Work to complete
For each line below that contains the string "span", copy that line.
══════════════════════════════
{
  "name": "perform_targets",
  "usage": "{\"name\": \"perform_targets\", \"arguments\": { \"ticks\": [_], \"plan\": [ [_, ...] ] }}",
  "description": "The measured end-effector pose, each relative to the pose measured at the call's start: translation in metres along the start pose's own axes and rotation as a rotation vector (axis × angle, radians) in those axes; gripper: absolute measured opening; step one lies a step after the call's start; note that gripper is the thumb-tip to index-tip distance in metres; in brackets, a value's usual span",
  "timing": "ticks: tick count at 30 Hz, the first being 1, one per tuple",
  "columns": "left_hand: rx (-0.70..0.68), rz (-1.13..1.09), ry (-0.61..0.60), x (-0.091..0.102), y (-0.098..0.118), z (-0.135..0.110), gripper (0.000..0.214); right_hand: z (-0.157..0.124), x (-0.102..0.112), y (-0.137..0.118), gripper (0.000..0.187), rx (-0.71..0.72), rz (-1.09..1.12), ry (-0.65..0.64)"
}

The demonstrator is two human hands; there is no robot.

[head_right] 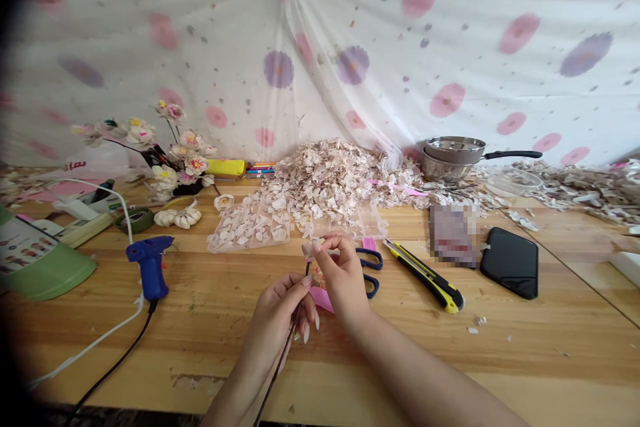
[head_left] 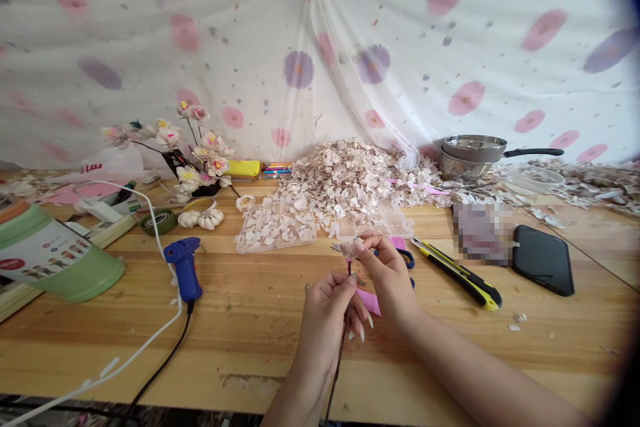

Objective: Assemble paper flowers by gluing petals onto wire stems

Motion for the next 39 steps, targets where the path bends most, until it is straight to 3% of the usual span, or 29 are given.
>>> {"name": "perform_targets", "arguments": {
  "ticks": [21, 25, 30, 36, 39],
  "plan": [
    [0.010, 0.027, 0.004, -0.002, 0.001, -0.002, 0.031, 0.003, 0.001, 0.007, 0.022, 0.085, -0.108, -0.040],
    [0.007, 0.029, 0.013, -0.001, 0.001, -0.002, 0.032, 0.003, 0.001, 0.010, 0.023, 0.081, -0.085, -0.058],
    [0.013, 0.030, 0.008, -0.001, 0.000, -0.003, 0.031, 0.004, 0.007, 0.012, 0.031, 0.057, -0.065, 0.026],
    [-0.021, -0.005, 0.014, -0.001, 0.004, -0.005, 0.030, 0.005, 0.013, 0.004, 0.024, 0.043, 0.014, 0.087],
    [-0.073, -0.040, 0.022, 0.000, 0.011, -0.010, 0.030, 0.005, 0.013, 0.002, 0.024, 0.018, 0.078, 0.040]
  ]
}}
Point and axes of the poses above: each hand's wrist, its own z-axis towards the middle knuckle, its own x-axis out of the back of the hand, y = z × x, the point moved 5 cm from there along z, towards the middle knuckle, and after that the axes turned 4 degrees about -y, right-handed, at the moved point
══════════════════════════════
Written solution
  "description": "The measured end-effector pose, each relative to the pose measured at the call's start: translation in metres along the start pose's own axes and rotation as a rotation vector (axis × angle, radians) in those axes; gripper: absolute measured opening; step one lies a step after the call's start; note that gripper is the thumb-tip to index-tip distance in metres; in brackets, a value's usual span",
Motion for the next 39 steps, targets where the path bends most, until it is straight to 3% of the usual span, or 29 are given.

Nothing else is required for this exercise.